Mortgaging the Future: The Price of Keeping your Doctor

It’s come to this, a family forced to choose between keeping their trusted doctor of 15 years or paying for their child’s education. But, that is the new healthcare reality for one California family discovering the true cost of Obamacare.

“We learned our annual healthcare cost was increasing by $5,000. Five thousand dollars! We attended a ‘healthcare fair’ put on by my husband’s employer to compare insurance costs and services. We were told in no uncertain terms that the reason our annual costs had gone up was because of Obamacare and the uncertainty surrounding it. As our daughter was going to be entering college the following fall, we could not afford the enormous annual increase and were forced to choose a different provider. With the selection of the new provider, we lost our family doctor of 15 years and had to select, at random, another physician. Our annual healthcare costs have continued to rise. We now have the added concern of my husband being retired and on a fixed income,” shared Shawn.

Before all the mandates and healthcare mayhem, families like Shawn’s were able to keep their doctor without breaking the bank. Part of the reason is that insurers are narrowing networks to offset the costs of complying with Obamacare, so they can keep their plans competitive. While some like Karen Pollitz , former HHS employee and now senior fellow at the Kaiser Family Foundation, believe this is simply market competition, others are not buying it.

“We are frustrated that the President’s promise that we could keep our provider and doctor was a LIE – that is, unless we wanted to pay FIVE THOUSAND dollars extra per year! We had to choose between sending our daughter to college and having a healthcare provider we prefer. It’s shameful that the best healthcare in the world has come to this,” Shawn exclaimed.

For those hoping for the return of the good old days, keep wishing. A study by McKinsey, featured in a recent Time article, believes this could be the new future trend.

“A recent study suggests limited provider networks could become more common in the years ahead as the ACA takes hold. A Dec. 13 McKinsey study of 20 U.S. metropolitan areas found that two-thirds of ACA plans analyzed had “narrow” or “ultra narrow” networks, with at least 30 percent of top 20 hospitals excluded for coverage. The medium premium for plans with narrower networks, according to the study, was 26 percent lower than comparable benefit packages with broad networks.”

 Interestingly, patients aren’t the only ones venting over this as noted in the article.
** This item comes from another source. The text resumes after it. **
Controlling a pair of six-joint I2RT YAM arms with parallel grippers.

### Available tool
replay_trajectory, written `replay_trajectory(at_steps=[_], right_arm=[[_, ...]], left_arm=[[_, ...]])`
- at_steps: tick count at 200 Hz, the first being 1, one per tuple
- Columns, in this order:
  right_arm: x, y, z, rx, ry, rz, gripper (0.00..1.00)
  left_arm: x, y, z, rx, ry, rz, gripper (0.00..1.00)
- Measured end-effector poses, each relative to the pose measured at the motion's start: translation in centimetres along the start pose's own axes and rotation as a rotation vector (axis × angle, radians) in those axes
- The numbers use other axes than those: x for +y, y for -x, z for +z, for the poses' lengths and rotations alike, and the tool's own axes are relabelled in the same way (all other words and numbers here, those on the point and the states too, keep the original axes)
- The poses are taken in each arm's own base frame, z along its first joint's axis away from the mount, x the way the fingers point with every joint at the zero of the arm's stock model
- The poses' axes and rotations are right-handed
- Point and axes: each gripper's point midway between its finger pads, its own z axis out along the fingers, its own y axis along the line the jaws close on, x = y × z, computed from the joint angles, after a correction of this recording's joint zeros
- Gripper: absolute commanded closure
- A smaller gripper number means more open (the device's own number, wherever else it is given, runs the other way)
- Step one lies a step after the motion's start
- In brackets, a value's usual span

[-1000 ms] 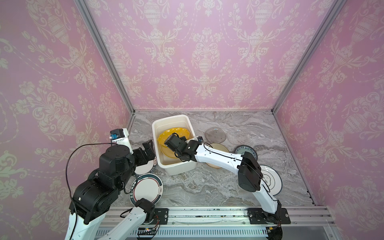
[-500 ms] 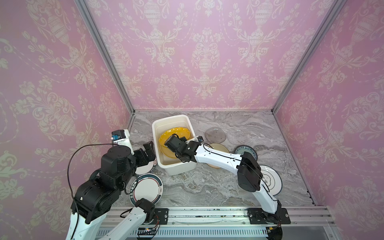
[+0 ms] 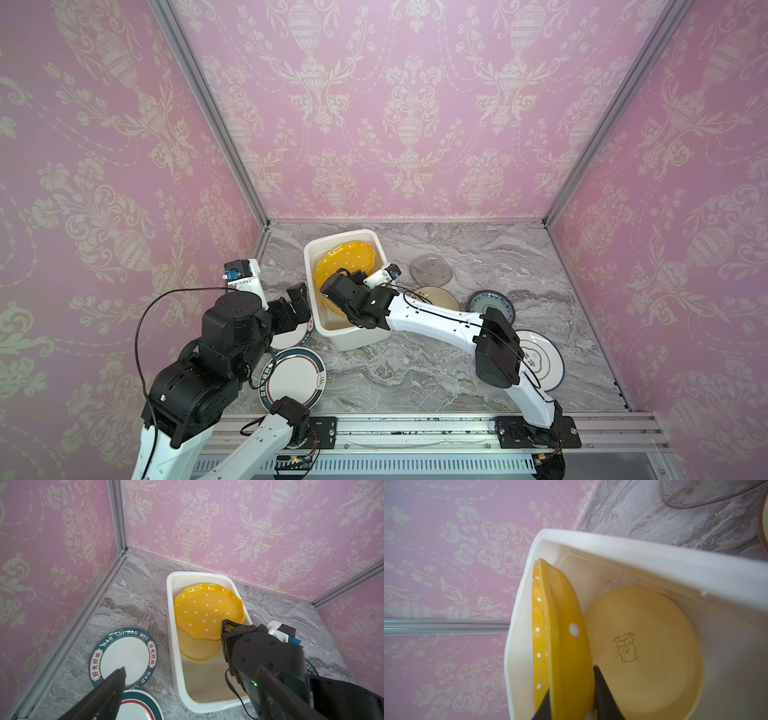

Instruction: Place the plates into the plastic bin on the countertop

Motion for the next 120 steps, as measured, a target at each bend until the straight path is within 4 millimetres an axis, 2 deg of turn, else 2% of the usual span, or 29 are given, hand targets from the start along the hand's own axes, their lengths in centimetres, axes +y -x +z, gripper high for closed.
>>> replay_trajectory(at_steps=[32,47,74,120], right_arm=[[2.4,-0.2,-1.8,-0.022,0.027,0.148,0.88],[2.8,-0.8,-2.1,-0.022,0.032,0.179,0.87],[1.4,-1.6,-1.7,-0.042,0.002,0.167,0.87],[-1.3,-1.0,-1.1,-0.083,-0.074,0.071,0.88]], left_arm=[[0.1,-0.2,0.2,0.005,0.002,0.002,0.01],[0.2,-0.3,0.2,0.002,0.008,0.001,0.01],[0.2,-0.2,0.1,-0.003,0.003,-0.003,0.01],[0.2,-0.2,0.1,-0.002,0.002,-0.003,0.01]])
 “We’re very concerned with the impact that has on patients,” says Cedars-Sinai CEO Thomas Priselac, arguing that consumers shopping through California’s exchange will not have access to the world-renowned health care the hospital offers. Priselac says some insurers designing networks purely based on cost have replaced academic research institutions like Cedars-Sinai with lower-priced community hospitals that, in some cases, do not offer the same menu of services.”

For Shawn and her family, it’s just not the same.

“Every time I have to go to the doctor, I’m just angered all over again. I lost my doctor, and now I have to go to this person I don’t even know. I don’t have any relationship with them. The whole way that they operated is different from my doctor,” she pointed out.

Sure, you can keep your doctor… if you can afford it.